====== Given information ======

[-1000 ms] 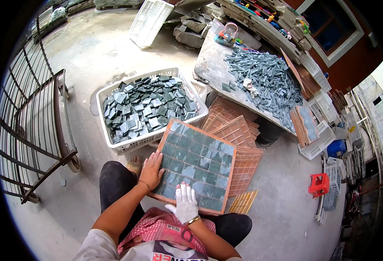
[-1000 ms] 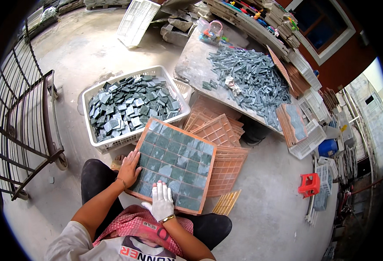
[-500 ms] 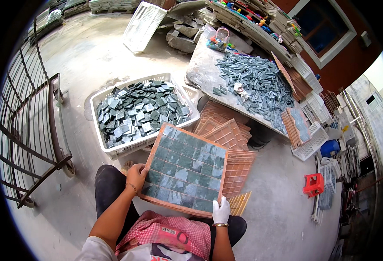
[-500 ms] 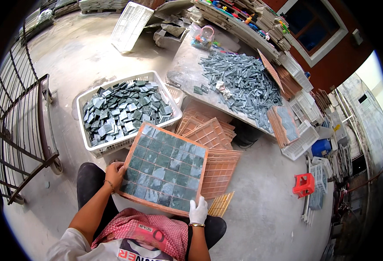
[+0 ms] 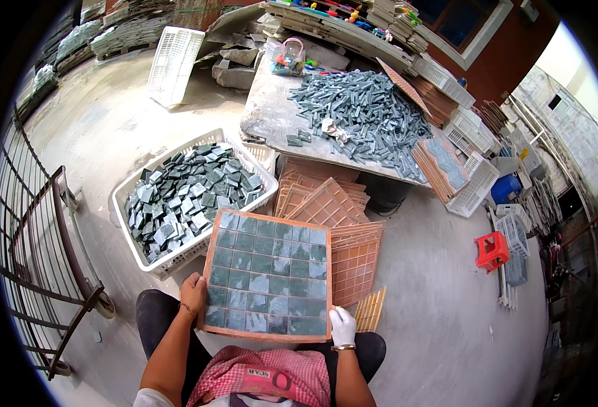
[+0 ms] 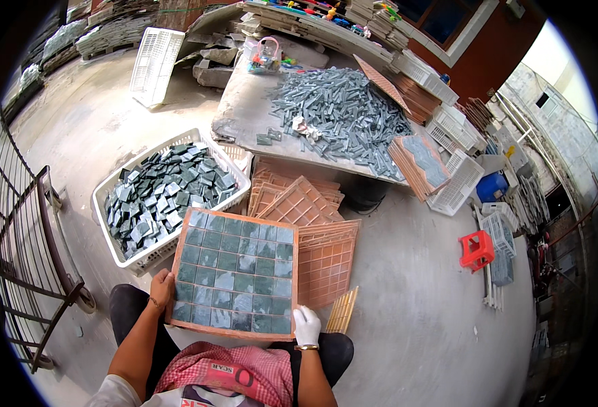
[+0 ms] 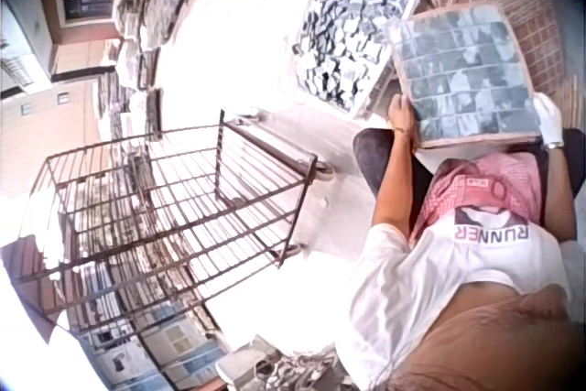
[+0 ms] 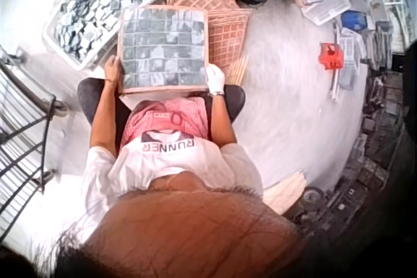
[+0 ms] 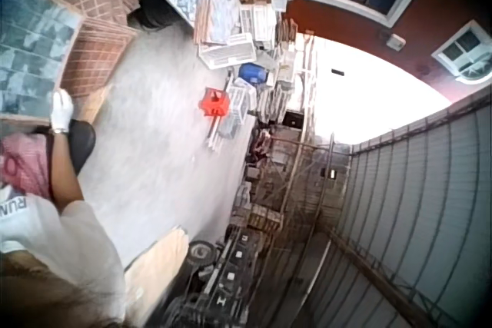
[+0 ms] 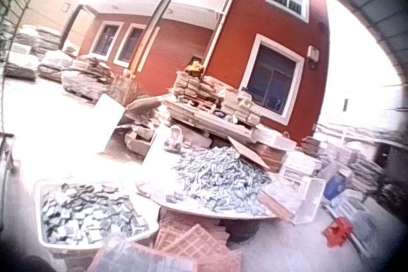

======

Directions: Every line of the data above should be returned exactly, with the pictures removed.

Response to this exercise:
[-1000 ms] 
[-1000 ms] 
[-500 ms] 
[-500 ms] 
[+0 ms] 
[+0 ms] 
[+0 ms] 
[+0 ms] 
[+0 ms] 
[+0 ms] 

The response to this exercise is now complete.